(Problem): Lines below starting with the line with "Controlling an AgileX" and going on through the line with "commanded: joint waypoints" must be output exactly; the rest of the records must be left out.

(Material for the task):
★ ★ ★

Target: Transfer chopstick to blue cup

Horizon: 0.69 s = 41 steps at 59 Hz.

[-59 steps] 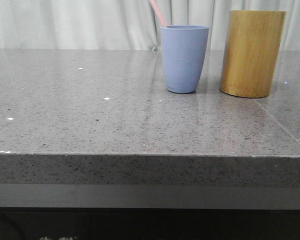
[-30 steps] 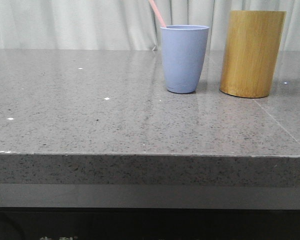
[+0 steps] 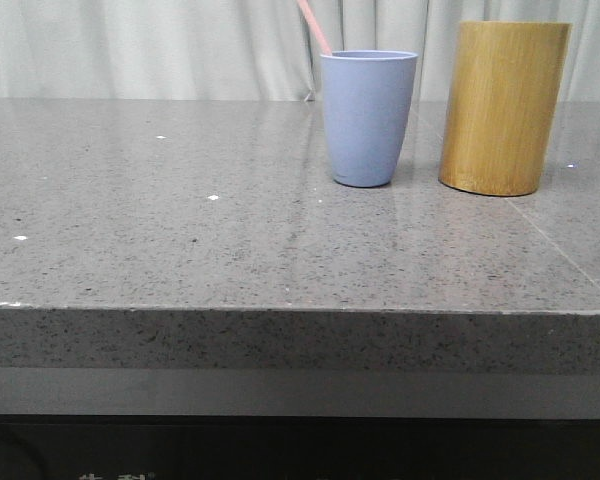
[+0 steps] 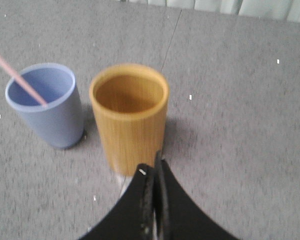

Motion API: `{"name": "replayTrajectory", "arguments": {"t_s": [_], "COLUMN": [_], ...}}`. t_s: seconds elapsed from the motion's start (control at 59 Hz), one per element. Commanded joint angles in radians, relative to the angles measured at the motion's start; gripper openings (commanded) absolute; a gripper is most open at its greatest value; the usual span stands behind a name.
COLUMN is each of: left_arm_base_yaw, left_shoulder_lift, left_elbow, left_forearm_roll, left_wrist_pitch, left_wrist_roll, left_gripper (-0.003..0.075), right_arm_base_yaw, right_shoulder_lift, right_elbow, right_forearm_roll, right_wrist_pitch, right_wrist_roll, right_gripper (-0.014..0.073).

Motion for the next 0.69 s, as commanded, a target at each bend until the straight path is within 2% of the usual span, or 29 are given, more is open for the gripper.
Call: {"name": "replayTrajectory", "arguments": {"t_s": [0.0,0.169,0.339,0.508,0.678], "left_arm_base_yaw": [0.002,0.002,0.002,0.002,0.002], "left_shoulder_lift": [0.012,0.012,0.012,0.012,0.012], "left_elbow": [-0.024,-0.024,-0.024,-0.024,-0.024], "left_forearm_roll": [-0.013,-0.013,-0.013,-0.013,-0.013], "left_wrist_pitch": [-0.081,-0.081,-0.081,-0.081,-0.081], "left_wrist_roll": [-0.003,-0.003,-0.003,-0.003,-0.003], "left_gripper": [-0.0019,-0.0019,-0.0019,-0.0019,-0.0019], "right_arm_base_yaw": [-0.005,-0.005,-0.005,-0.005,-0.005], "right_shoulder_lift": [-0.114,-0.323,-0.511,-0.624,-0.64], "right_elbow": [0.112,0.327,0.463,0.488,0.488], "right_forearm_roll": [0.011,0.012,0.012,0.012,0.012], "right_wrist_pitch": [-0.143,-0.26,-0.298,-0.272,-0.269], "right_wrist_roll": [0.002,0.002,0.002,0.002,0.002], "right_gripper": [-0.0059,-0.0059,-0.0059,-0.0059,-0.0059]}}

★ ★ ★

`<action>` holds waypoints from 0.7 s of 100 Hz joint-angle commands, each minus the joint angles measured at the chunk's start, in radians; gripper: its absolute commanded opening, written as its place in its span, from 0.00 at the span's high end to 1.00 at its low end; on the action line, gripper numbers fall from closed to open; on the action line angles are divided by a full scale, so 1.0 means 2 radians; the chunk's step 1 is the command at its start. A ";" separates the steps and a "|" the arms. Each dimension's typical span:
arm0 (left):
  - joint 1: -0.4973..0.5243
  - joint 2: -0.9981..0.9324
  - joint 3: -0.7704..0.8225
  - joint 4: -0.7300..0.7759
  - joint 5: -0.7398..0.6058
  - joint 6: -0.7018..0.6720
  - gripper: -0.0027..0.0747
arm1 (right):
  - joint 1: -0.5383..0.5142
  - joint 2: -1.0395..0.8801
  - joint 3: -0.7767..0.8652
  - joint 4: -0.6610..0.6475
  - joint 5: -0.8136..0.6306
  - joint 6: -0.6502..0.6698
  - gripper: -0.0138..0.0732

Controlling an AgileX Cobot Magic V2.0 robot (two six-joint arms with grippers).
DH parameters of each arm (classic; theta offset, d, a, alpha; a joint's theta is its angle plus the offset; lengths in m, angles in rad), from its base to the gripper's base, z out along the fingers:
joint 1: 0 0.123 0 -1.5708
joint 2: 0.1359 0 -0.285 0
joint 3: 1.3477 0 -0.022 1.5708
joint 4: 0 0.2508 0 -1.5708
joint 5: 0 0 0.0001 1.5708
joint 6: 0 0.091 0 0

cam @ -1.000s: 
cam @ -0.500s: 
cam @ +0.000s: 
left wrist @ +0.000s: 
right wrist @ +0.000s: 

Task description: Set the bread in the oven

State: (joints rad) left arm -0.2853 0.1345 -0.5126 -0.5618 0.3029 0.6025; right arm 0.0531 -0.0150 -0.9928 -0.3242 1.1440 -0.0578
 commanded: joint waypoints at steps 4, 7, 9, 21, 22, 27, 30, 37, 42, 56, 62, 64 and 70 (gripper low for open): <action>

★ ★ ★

(Your response):
Controlling an AgileX Cobot Magic V2.0 robot (two six-joint arms with grippers).
DH parameters of each arm (classic; theta offset, d, a, alpha; a joint's theta is its angle plus the offset; lengths in m, angles in rad), from its base to the gripper's base, z out along the fingers:
joint 1: 0 0.123 0 -1.5708
joint 2: 0.1359 0 -0.285 0
joint 3: 1.3477 0 -0.022 1.5708
joint 4: 0 0.2508 0 -1.5708
joint 5: 0 0 0.0001 1.5708
joint 6: 0 0.091 0 0

cam @ -1.000s: 
cam @ -0.500s: 
cam @ +0.000s: 
left wrist @ +0.000s: 
right wrist @ +0.000s: 

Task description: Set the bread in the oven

State: (joints rad) left arm -0.2853 0.1345 -0.5126 -0.5618 0.3029 0.6025; right arm 0.0531 -0.0150 -0.9928 -0.3242 1.1440 -0.0578
 commanded: joint waypoints at steps 4, 7, 9, 21, 22, 27, 30, 37, 42, 56, 62, 64 and 70 (gripper low for open): <action>

The full answer has been given.